Create convenient text rendering functions:

debug_draw_text_ex :: proc(pos: Vec2, color: rl.Color, format: string, args: ..any) {
    rl.DrawTextEx(gs.debug.font, fmt.ctprintf(format, ..args), pos, 16, 0, color)
}

debug_draw_text :: proc(pos: Vec2, format: string, args: ..any) {
    rl.DrawTextEx(gs.debug.font, fmt.ctprintf(format, ..args), pos, 16, 0, rl.WHITE)
}

Cross-Section Visualisation

The most interesting addition is the cross-section visualisation in the physics system.
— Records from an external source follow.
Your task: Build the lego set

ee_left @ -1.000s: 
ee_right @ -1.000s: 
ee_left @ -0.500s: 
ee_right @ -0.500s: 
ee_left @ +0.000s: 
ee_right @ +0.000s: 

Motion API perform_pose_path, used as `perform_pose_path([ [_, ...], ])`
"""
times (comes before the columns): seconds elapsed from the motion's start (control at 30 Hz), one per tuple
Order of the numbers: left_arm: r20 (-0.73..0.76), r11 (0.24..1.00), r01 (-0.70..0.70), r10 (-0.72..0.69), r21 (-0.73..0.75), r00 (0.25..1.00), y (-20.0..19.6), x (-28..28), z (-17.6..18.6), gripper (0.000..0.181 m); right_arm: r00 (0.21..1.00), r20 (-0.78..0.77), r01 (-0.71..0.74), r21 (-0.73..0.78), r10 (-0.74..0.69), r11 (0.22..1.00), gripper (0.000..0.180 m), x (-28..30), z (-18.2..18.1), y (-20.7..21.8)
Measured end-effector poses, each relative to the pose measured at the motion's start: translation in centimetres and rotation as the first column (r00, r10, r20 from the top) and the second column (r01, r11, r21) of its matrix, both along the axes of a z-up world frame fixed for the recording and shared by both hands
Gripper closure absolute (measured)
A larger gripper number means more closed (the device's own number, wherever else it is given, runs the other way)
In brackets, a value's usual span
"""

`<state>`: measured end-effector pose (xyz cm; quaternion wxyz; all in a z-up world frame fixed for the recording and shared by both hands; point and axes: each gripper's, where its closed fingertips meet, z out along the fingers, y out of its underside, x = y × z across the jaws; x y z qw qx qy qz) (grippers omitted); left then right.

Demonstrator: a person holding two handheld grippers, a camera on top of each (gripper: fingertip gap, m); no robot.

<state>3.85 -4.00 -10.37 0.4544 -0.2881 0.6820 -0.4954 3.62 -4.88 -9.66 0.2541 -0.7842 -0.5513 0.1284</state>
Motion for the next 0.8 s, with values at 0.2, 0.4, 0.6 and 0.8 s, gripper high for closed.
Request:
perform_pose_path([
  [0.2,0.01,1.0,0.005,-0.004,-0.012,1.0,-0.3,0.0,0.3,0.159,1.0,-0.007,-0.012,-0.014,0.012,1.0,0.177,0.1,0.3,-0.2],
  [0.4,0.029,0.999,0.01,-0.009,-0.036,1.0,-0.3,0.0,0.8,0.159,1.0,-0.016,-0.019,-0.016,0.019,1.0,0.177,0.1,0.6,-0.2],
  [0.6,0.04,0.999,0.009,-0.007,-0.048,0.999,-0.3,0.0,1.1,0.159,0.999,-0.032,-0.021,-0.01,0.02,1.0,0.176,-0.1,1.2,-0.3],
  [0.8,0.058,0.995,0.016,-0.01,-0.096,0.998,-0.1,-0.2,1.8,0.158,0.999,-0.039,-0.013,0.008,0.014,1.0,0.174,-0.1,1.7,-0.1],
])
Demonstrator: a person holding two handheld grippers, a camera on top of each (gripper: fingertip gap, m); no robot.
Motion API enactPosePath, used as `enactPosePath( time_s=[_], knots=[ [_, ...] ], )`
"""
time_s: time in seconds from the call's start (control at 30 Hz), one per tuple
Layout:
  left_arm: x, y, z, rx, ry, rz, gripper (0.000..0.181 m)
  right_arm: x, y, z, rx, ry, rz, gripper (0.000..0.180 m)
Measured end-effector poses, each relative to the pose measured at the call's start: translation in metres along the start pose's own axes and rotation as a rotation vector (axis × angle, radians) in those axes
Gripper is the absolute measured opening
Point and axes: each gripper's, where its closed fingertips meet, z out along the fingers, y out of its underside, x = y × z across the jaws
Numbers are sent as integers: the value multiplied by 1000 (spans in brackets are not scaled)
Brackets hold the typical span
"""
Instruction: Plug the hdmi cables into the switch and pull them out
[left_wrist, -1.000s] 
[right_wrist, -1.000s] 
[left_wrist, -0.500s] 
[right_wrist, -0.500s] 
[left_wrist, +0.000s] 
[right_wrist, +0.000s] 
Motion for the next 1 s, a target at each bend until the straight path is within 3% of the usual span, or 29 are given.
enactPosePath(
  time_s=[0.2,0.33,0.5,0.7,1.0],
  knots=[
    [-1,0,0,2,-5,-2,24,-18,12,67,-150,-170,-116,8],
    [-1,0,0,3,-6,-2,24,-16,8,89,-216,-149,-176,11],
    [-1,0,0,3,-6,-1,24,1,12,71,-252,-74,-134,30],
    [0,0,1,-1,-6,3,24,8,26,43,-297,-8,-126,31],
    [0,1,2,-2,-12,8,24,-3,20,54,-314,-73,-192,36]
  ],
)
This shows 2D representations of how a sphere intersects with oriented bounding boxes.

In the collision detection code, add visualisation for each cross-section:

// Calculate visualisation parameters
largest_obb_axis_size := max(obb.size.x, max(obb.size.y, obb.size.z))
viz_scale := f32(50)
viz_offset := Vec2{f32(gs.window_width) - largest_obb_axis_size * viz_scale - 20, 20}

// XY Cross-section (green)
viz_color := rl.Color{64, 255, 64, 80}

debug_draw_push_2d(Debug_Draw_Command_Rect{
    rect = {
        viz_offset.x,
        viz_offset.y,
        cross_section_xy.width * viz_scale,
        cross_section_xy.height * viz_scale
    },
    color = viz_color,
})

debug_draw_push_2d(Debug_Draw_Command_Circle{
    center = viz_offset + (local_sphere.xy + (obb.size.xy / 2)) * viz_scale,
    radius = sphere_radius * viz_scale,
    color = viz_color,
})

Repeat similar code for XZ (red) and ZY (blue) cross-sections, adjusting the viz_offset.y and colors accordingly.

Updating the Render Loop

Update the render function to use the new debug text system:

render :: proc() {
    // ... existing 3D rendering code ...
    
    rl.EndMode3D()
    
    debug_draw_flush_2d()
    
    debug_draw_text(Vec2{8, 8}, "Frame: %d, Frame Time: %f, FPS: %d, Session: %f", 
        gs.time.frame, gs.time.delta, gs.time.fps, gs.time.session)
    debug_draw_text(Vec2{8, 26}, "Up: %v, Down: %v, Left: %v, Right: %v", 
        gs.input.up, gs.input.down, gs.input.left, gs.input.right)
    
    rl.EndDrawing()
}

Understanding Cross-Section Visualisation

The cross-section visualisation shows three 2D views of how a sphere interacts with an oriented box:

  1. XY Cross-section (Green): Looking down the Z-axis
  2. XZ Cross-section (Red): Looking down the Y-axis
  3. ZY Cross-section (Blue): Looking down the X-axis

Each visualisation shows:

  • A rectangle representing the box's cross-section in that plane
  • A circle representing the sphere's cross-section in that plane

This is incredibly useful for debugging collision detection, as you can see exactly how the shapes intersect in each dimension.

Key Benefits

This debug drawing system provides:

  1. Visual Debugging: See collision shapes in real-time
  2. Cross-section Analysis: Understand 3D collisions through 2D projections

The system is designed to be non-intrusive - debug commands are queued during physics calculations and flushed during rendering, keeping the separation of concerns clean.

Next Steps

With this debug drawing system in place, we can:

  • Add more debug shape types as needed
  • Implement toggleable debug modes
  • Add colour coding for different collision states

The cross-section visualisation is particularly powerful for understanding complex 3D collision scenarios and will be useful as we implement the collision response code in the next lessons.